• _Exercise requirements_: In the entries below, count the lines that hold the string "spaces" and state only that count.

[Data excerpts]
::::::::

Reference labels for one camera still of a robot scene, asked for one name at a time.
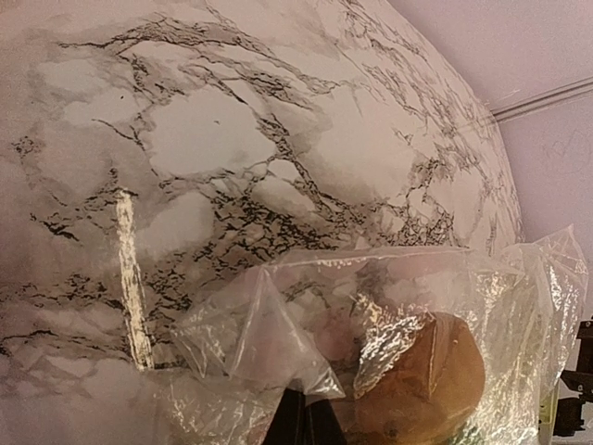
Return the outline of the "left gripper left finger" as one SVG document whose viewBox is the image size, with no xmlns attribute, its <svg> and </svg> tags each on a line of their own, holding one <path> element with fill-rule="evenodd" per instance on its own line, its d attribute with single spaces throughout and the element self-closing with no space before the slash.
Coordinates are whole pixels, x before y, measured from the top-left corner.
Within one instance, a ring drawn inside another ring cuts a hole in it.
<svg viewBox="0 0 593 445">
<path fill-rule="evenodd" d="M 286 389 L 271 421 L 263 445 L 303 445 L 305 395 Z"/>
</svg>

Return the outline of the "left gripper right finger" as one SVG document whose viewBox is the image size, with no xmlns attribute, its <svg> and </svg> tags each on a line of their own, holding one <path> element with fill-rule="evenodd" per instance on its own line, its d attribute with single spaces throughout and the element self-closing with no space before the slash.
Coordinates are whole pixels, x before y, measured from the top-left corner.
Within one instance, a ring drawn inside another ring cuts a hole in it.
<svg viewBox="0 0 593 445">
<path fill-rule="evenodd" d="M 321 396 L 307 396 L 305 401 L 305 443 L 347 445 L 331 402 Z"/>
</svg>

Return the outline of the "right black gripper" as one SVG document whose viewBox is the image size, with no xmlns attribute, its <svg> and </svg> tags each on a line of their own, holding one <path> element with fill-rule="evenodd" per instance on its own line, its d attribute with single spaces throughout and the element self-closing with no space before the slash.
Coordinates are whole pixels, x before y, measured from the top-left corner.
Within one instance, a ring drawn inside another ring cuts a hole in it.
<svg viewBox="0 0 593 445">
<path fill-rule="evenodd" d="M 575 370 L 564 370 L 561 381 L 577 397 L 558 400 L 558 435 L 574 436 L 586 431 L 583 406 L 592 402 L 592 320 L 582 321 L 577 338 L 580 340 Z"/>
</svg>

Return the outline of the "clear zip top bag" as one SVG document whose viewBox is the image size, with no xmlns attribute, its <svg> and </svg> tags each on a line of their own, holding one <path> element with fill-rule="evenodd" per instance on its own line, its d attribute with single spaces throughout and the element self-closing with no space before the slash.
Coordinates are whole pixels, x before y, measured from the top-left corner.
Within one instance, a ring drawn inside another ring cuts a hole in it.
<svg viewBox="0 0 593 445">
<path fill-rule="evenodd" d="M 587 281 L 571 228 L 495 257 L 452 247 L 292 251 L 198 298 L 171 330 L 185 367 L 161 394 L 180 444 L 263 444 L 286 389 L 343 409 L 443 312 L 469 326 L 486 381 L 475 412 L 442 444 L 535 444 Z"/>
</svg>

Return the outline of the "brown fake potato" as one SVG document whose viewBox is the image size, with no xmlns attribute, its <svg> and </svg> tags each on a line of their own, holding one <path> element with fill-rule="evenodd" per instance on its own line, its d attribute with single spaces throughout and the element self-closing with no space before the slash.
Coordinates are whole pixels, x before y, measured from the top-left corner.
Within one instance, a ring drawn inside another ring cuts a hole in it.
<svg viewBox="0 0 593 445">
<path fill-rule="evenodd" d="M 434 312 L 374 388 L 334 409 L 348 444 L 442 444 L 475 412 L 485 381 L 467 323 Z"/>
</svg>

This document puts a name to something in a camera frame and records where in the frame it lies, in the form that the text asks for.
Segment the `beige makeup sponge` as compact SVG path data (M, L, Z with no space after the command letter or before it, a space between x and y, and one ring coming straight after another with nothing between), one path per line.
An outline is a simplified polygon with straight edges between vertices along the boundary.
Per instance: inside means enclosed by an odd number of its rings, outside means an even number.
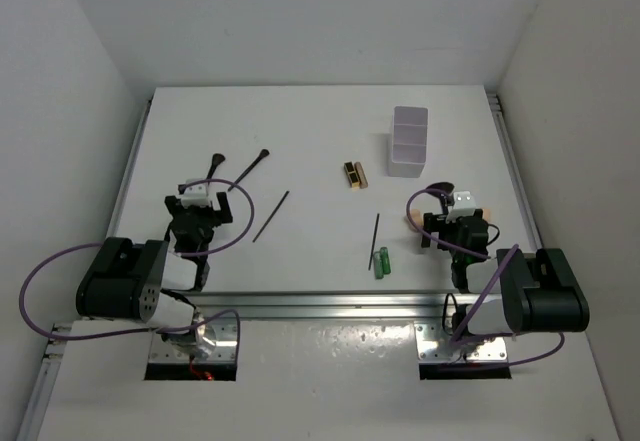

::::::::

• _Answer to the problem_: 5